**EXERCISE PROMPT:**
Read the lines below. Copy out any that hold the string "things".

**Stored items:**
::::::::::

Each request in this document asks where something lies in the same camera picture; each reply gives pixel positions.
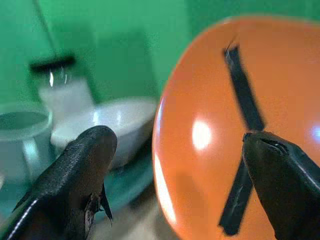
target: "green wall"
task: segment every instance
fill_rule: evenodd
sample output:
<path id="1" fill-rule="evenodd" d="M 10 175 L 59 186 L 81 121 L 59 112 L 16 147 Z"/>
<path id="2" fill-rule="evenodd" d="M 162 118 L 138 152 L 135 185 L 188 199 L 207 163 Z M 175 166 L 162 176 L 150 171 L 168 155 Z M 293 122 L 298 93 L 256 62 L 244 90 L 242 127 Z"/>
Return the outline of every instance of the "green wall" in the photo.
<path id="1" fill-rule="evenodd" d="M 76 55 L 97 103 L 159 97 L 184 49 L 209 25 L 245 14 L 318 20 L 320 11 L 316 0 L 38 0 L 39 15 L 34 3 L 0 3 L 0 103 L 36 100 L 28 63 L 66 52 Z"/>
<path id="2" fill-rule="evenodd" d="M 0 104 L 36 101 L 28 63 L 53 49 L 32 0 L 0 1 Z"/>

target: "white basin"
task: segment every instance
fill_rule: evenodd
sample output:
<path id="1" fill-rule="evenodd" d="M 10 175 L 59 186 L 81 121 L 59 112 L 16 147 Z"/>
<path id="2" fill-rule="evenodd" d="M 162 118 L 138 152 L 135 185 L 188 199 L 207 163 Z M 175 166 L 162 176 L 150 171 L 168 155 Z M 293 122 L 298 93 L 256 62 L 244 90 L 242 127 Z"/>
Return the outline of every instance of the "white basin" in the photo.
<path id="1" fill-rule="evenodd" d="M 51 143 L 63 150 L 88 128 L 105 125 L 117 136 L 112 168 L 127 164 L 149 138 L 157 102 L 150 97 L 129 97 L 96 106 L 59 122 L 53 129 Z"/>

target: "floor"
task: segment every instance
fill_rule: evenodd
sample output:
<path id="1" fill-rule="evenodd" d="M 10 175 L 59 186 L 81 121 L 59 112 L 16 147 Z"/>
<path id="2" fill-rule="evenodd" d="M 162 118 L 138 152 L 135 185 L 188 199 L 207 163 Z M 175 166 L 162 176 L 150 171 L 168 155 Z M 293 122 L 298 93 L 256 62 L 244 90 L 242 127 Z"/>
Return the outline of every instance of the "floor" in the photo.
<path id="1" fill-rule="evenodd" d="M 158 206 L 155 188 L 150 185 L 130 205 L 97 223 L 90 240 L 178 240 Z"/>

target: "black tape cross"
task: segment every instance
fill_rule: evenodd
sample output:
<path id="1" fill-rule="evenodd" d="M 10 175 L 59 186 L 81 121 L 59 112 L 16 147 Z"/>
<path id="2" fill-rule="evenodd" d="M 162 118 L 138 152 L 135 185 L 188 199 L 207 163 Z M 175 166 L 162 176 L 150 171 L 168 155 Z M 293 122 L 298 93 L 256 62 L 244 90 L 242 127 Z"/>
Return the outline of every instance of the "black tape cross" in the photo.
<path id="1" fill-rule="evenodd" d="M 247 75 L 242 69 L 238 46 L 227 49 L 224 52 L 224 59 L 230 71 L 233 89 L 246 127 L 249 130 L 262 131 L 265 128 L 265 124 L 259 113 Z M 248 169 L 241 159 L 219 221 L 219 225 L 223 227 L 224 232 L 229 236 L 233 236 L 239 231 L 252 187 Z"/>

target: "black jar lid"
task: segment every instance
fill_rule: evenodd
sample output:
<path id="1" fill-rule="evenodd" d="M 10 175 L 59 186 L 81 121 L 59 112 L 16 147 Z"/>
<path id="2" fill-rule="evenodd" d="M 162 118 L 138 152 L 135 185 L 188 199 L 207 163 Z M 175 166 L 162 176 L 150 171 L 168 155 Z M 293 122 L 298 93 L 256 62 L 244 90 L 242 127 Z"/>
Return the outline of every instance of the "black jar lid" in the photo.
<path id="1" fill-rule="evenodd" d="M 54 71 L 61 67 L 69 67 L 74 65 L 76 59 L 73 55 L 65 55 L 62 57 L 55 57 L 52 59 L 46 59 L 40 62 L 35 62 L 30 64 L 30 70 L 33 73 L 47 73 L 49 71 Z"/>

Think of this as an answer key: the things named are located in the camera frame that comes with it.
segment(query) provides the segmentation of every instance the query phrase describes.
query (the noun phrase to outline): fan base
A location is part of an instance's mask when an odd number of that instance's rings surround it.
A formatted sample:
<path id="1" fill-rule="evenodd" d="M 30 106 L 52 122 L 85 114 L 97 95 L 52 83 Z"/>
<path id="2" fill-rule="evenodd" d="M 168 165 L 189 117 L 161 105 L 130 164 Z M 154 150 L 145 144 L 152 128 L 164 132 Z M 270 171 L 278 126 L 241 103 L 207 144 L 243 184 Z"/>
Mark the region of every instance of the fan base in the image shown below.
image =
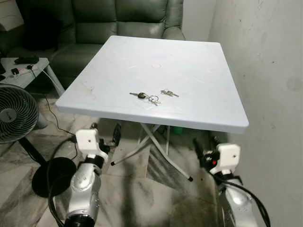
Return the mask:
<path id="1" fill-rule="evenodd" d="M 34 174 L 32 188 L 36 195 L 40 197 L 48 197 L 46 173 L 49 161 L 41 165 Z M 64 192 L 71 184 L 71 178 L 77 171 L 73 161 L 66 157 L 56 157 L 52 161 L 52 166 L 49 171 L 50 185 L 54 182 L 53 196 Z"/>

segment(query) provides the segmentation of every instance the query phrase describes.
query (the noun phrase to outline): floor
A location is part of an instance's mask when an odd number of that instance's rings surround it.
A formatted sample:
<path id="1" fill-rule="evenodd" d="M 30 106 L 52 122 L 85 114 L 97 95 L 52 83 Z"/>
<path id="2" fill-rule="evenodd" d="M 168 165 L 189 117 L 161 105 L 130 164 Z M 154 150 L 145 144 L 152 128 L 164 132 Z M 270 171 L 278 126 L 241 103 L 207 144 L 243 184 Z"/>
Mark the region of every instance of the floor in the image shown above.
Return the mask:
<path id="1" fill-rule="evenodd" d="M 136 147 L 141 134 L 138 123 L 98 119 L 75 114 L 64 114 L 54 106 L 56 99 L 49 99 L 59 119 L 60 127 L 71 132 L 89 128 L 98 123 L 99 134 L 110 141 L 117 122 L 122 125 L 120 144 L 109 153 L 109 161 L 103 166 L 101 206 L 97 227 L 215 227 L 218 225 L 216 187 L 213 180 L 199 167 L 193 138 L 207 141 L 203 131 L 184 129 L 181 135 L 171 133 L 169 157 L 194 178 L 189 182 L 161 156 L 149 143 L 143 151 L 130 159 L 111 166 L 112 160 L 122 157 Z M 53 149 L 69 135 L 56 128 L 44 99 L 39 108 L 49 124 L 32 131 L 28 140 L 49 159 Z M 156 133 L 165 147 L 165 128 Z M 75 149 L 71 142 L 62 146 L 58 156 L 72 158 Z M 74 161 L 81 159 L 78 155 Z M 31 179 L 39 167 L 22 147 L 13 144 L 0 145 L 0 227 L 56 227 L 47 208 L 47 201 L 34 194 Z M 64 215 L 64 193 L 56 198 L 58 209 Z"/>

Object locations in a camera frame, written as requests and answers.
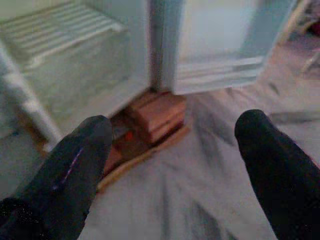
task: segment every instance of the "refrigerator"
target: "refrigerator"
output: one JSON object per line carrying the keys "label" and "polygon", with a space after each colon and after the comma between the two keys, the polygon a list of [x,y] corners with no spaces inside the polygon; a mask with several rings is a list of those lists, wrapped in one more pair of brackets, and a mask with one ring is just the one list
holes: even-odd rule
{"label": "refrigerator", "polygon": [[152,87],[254,83],[294,0],[2,0],[0,79],[53,147]]}

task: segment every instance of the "marble floor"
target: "marble floor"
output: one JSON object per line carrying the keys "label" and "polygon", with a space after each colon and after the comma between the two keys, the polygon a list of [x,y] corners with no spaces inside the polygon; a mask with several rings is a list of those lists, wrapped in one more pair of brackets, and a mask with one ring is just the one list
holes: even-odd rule
{"label": "marble floor", "polygon": [[301,75],[319,38],[276,46],[258,81],[187,96],[191,133],[99,194],[80,240],[275,240],[234,126],[261,109],[320,161],[320,68]]}

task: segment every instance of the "floor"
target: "floor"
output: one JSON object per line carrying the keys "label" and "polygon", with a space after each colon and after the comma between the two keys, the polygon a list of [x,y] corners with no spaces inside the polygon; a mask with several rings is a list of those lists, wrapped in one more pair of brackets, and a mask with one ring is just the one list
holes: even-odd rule
{"label": "floor", "polygon": [[320,68],[300,75],[317,46],[316,37],[298,37],[275,48],[256,84],[189,95],[191,133],[99,194],[79,239],[275,240],[234,125],[261,109],[320,161]]}

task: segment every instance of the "white marble floor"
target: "white marble floor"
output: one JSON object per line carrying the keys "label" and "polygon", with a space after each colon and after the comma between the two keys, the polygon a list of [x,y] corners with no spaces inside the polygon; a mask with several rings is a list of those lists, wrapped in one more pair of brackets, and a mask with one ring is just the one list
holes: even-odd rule
{"label": "white marble floor", "polygon": [[234,137],[237,118],[261,109],[320,161],[320,68],[300,75],[320,39],[277,46],[257,83],[188,96],[191,133],[132,169],[91,207],[81,240],[276,239]]}

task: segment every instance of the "white refrigerator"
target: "white refrigerator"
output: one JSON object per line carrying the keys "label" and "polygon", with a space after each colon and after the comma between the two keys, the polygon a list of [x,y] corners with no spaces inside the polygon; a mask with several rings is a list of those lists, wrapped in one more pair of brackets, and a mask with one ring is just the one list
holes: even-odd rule
{"label": "white refrigerator", "polygon": [[294,0],[2,0],[0,79],[54,146],[153,87],[254,83]]}

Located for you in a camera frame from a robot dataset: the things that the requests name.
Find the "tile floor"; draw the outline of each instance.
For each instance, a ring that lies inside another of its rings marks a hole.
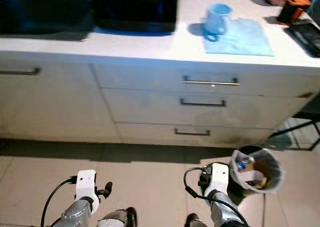
[[[290,119],[285,126],[297,121]],[[260,194],[241,202],[240,212],[251,227],[320,225],[320,146],[313,152],[303,150],[316,138],[316,133],[306,127],[264,143],[287,174],[282,189],[267,194],[265,202]],[[99,188],[113,181],[112,194],[101,201],[90,227],[106,213],[129,206],[136,208],[140,227],[183,227],[186,216],[193,212],[210,227],[213,224],[209,207],[185,192],[183,174],[190,167],[216,161],[228,163],[232,151],[12,140],[0,146],[0,227],[38,227],[44,203],[53,188],[83,169],[97,171]],[[198,178],[197,173],[188,178],[194,188],[198,188]],[[47,225],[72,203],[74,193],[74,185],[66,185],[57,192],[47,210]]]

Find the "metal handle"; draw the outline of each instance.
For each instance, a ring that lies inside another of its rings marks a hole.
[[[182,106],[207,106],[207,107],[226,107],[226,101],[221,100],[221,103],[190,103],[190,102],[185,102],[185,99],[181,98],[180,99],[180,105]]]
[[[215,85],[215,86],[239,86],[237,78],[233,78],[232,82],[215,82],[206,80],[189,80],[187,75],[183,76],[183,83],[185,84],[199,84],[199,85]]]
[[[174,129],[175,135],[181,135],[181,136],[210,136],[210,130],[206,130],[205,133],[185,133],[185,132],[179,132],[177,128]]]
[[[36,76],[41,72],[41,68],[35,67],[31,71],[14,71],[0,70],[0,75],[21,75],[21,76]]]

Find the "trash bin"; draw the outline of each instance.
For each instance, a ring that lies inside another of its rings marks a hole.
[[[237,162],[247,156],[253,157],[256,162],[265,160],[270,176],[263,189],[254,188],[243,181],[240,176],[241,174],[238,171]],[[255,145],[246,145],[235,150],[232,154],[231,162],[229,163],[229,183],[227,192],[231,200],[238,205],[249,195],[255,193],[274,193],[278,191],[282,187],[284,180],[285,171],[268,149]]]

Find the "white countertop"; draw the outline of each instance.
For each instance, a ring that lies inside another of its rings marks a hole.
[[[310,57],[284,31],[283,26],[269,24],[264,17],[277,16],[277,6],[263,6],[252,0],[179,0],[176,31],[166,36],[129,36],[111,34],[96,28],[83,42],[0,38],[0,55],[11,56],[16,52],[24,54],[57,54],[65,58],[120,57],[139,59],[179,60],[209,63],[239,63],[274,66],[296,66],[320,68],[320,59]],[[203,37],[192,34],[190,25],[197,29],[208,5],[226,3],[233,8],[231,18],[258,21],[269,39],[274,57],[206,54]]]

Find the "blue towel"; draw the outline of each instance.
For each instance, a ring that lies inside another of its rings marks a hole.
[[[226,34],[212,42],[204,37],[207,54],[274,56],[260,24],[252,19],[230,20]]]

::::::::::

**RESPONSE BOX:**
Think of this as an answer key: the things named are located in the camera frame that comes with it.
Located for you in a camera frame from a robot dataset: the things that the requests name.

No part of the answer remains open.